Bezos remains the executive chairman of Amazon.
The contracts include up to 83 launches in total, in what Amazon calls one of the largest commercial launch deals ever made. Launches will take place in about five years. All three rockets that Amazon plans to use for these missions are not yet in operation, but are expected to be operational later this year or in 2023. Financial details were not disclosed.
It is noteworthy that Elon Musk’s SpaceX is missing from the list of suppliers. While SpaceX has been working to dominate the commercial launch industry with its reusable rockets, Amazon’s Internet space business called Project Kuiper is expected to compete directly with SpaceX’s own satellite Internet business, Starlink. Starlink is well ahead of Project Kuiper and other competitors as the company has already deployed more than 2,000 satellites and signed on with more than 145,000 customers worldwide, SpaceX said in January.
However, it is not uncommon for a space company to launch a satellite on a competitor’s rocket. Specifically, SpaceX has signed a satellite launch agreement for Britain’s OneWeb, which is building another constellation of Internet satellites in low Earth orbit, with an orbital area extending some 1,200 miles from the Earth’s surface. (OneWeb entered into this agreement after its previous launch contract using Russian missiles was canceled due to the war in Ukraine.)

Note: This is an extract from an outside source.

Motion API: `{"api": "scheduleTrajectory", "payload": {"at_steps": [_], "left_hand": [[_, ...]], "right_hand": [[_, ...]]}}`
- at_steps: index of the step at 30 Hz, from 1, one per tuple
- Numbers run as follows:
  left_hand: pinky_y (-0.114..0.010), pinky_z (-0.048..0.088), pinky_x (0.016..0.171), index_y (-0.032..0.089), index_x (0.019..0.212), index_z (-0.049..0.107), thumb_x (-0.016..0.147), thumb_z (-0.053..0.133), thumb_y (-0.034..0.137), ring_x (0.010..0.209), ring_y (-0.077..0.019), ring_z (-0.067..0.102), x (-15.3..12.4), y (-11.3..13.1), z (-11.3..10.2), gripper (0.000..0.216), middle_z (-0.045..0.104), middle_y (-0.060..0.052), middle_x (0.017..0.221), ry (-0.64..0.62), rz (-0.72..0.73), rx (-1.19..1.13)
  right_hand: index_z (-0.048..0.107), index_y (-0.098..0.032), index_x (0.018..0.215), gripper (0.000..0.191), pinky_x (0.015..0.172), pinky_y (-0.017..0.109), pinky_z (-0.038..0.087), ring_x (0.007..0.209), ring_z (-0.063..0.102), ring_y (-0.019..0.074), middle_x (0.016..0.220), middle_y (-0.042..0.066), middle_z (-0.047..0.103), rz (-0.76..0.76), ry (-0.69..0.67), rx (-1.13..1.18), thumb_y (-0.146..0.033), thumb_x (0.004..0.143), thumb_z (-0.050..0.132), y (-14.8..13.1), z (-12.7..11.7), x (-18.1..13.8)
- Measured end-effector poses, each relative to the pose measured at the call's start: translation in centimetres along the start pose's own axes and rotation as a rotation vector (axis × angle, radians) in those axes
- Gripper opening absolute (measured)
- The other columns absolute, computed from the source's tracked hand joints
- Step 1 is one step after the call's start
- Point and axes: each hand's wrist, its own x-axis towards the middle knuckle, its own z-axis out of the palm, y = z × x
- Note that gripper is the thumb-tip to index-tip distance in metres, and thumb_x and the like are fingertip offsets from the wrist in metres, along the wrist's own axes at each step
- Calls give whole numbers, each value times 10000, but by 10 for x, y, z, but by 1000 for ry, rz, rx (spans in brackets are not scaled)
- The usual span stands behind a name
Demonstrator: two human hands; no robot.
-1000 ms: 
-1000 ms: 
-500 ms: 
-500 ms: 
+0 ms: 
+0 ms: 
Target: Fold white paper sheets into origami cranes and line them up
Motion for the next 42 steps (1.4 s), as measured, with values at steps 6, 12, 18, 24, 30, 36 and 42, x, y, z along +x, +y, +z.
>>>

However, Bezos and Musk are believed to have a particularly tense relationship, with Musk frequently tweeting his barbs at Bezos, and their companies in intense competition for high-profile contracts with NASA and the US military.
Amazon Project Kuiper has been in silent development for many years. Federal regulators gave OK
for the company to launch its satellites in 2020, and several specific updates have been released since then.

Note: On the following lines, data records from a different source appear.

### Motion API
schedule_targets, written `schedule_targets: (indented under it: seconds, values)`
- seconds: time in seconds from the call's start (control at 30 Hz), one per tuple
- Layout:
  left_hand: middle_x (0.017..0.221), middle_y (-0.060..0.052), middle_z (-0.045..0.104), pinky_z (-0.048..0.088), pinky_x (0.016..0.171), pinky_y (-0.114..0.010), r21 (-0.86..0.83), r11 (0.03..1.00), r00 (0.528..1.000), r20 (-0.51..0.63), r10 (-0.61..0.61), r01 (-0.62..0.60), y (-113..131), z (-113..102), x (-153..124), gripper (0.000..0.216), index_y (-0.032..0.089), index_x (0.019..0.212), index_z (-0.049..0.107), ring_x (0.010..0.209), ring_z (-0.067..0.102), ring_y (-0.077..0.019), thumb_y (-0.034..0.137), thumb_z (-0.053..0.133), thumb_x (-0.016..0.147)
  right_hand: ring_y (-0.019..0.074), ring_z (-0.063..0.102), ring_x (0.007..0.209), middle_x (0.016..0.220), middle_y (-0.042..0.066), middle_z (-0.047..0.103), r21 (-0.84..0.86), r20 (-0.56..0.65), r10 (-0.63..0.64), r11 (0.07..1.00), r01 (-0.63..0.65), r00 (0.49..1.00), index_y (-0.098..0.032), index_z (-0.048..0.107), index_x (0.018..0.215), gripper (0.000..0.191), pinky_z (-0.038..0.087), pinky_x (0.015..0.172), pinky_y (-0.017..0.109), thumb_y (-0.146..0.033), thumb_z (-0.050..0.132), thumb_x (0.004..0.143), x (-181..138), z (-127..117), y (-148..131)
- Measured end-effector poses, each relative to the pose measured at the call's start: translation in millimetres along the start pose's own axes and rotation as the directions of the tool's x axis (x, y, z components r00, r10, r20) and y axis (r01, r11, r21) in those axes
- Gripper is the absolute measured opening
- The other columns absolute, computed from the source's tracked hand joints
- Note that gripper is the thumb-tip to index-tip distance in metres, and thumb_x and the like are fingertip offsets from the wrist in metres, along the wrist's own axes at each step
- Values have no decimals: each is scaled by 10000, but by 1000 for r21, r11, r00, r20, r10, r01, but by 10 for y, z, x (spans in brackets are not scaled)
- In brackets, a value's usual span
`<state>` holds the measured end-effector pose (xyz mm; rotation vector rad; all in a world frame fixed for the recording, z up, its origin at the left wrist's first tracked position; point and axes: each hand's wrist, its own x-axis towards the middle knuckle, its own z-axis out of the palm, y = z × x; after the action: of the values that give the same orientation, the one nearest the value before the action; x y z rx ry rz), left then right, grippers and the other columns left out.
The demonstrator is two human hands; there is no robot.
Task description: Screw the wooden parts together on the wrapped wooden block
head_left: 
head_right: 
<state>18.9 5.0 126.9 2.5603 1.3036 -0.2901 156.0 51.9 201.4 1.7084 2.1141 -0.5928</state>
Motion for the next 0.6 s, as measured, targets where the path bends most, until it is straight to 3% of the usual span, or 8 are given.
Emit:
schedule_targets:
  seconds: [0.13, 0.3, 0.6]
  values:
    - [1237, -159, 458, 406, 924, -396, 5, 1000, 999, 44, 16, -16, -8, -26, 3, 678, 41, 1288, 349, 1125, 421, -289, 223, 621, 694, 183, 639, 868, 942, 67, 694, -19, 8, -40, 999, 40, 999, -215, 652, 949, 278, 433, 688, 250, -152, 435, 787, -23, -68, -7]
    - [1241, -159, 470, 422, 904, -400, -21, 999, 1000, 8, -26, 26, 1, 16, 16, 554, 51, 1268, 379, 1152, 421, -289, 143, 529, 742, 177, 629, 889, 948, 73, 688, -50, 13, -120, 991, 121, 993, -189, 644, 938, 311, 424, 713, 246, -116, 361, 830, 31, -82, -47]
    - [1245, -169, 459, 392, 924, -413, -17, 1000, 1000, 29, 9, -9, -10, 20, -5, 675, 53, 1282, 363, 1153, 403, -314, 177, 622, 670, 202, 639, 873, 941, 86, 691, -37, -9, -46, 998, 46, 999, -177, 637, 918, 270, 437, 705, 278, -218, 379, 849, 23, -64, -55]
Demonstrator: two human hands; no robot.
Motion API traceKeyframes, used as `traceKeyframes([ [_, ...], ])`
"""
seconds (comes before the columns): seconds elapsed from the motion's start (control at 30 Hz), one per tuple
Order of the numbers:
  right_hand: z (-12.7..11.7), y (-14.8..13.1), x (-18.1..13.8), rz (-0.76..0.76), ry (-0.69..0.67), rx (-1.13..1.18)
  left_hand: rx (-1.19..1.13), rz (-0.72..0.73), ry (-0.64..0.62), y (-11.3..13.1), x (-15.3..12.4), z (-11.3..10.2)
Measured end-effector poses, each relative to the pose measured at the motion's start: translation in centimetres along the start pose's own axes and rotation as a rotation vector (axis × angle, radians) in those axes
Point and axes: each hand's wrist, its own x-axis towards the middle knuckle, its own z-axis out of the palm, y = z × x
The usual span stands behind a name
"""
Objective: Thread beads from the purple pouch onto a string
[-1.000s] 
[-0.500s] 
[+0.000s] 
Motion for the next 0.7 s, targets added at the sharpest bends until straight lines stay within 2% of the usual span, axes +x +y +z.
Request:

Under the agreement announced Tuesday, Arianespace, which already has orbital rockets but plans to use its future Ariane 6 rocket for Project Kuiper launches, has signed a contract for 18 missions.
ULA received the lion’s share of the deal, with plans for 38 launches. ULA will use its Vulcan Centaur rocket, which was due to launch in early 2022 but has been delayed due to development issues with the engines it will use – the BE-4 engine to be built by Bezos’ Blue Origin. Vulcan Centaur was able to fly for the first time later this year
Blue Origin will also use the BE-4 for its New Glenn rocket. now scheduled to enter service in 2023.
. Amazon has signed a contract for 12 launches of this ship when it is ready to fly.
It’s not yet clear how far Project Kuiper is in the development process. Such constellations include sophisticated satellite technology as well as sophisticated ground terminals that can track satellites transmitting internet signals as they orbit the planet.
“We still have a lot of work ahead of us, but the team continues to push through the milestones in every aspect of our satellite system,” Dave Limp, Amazon’s senior vice president of devices and services, said in a statement.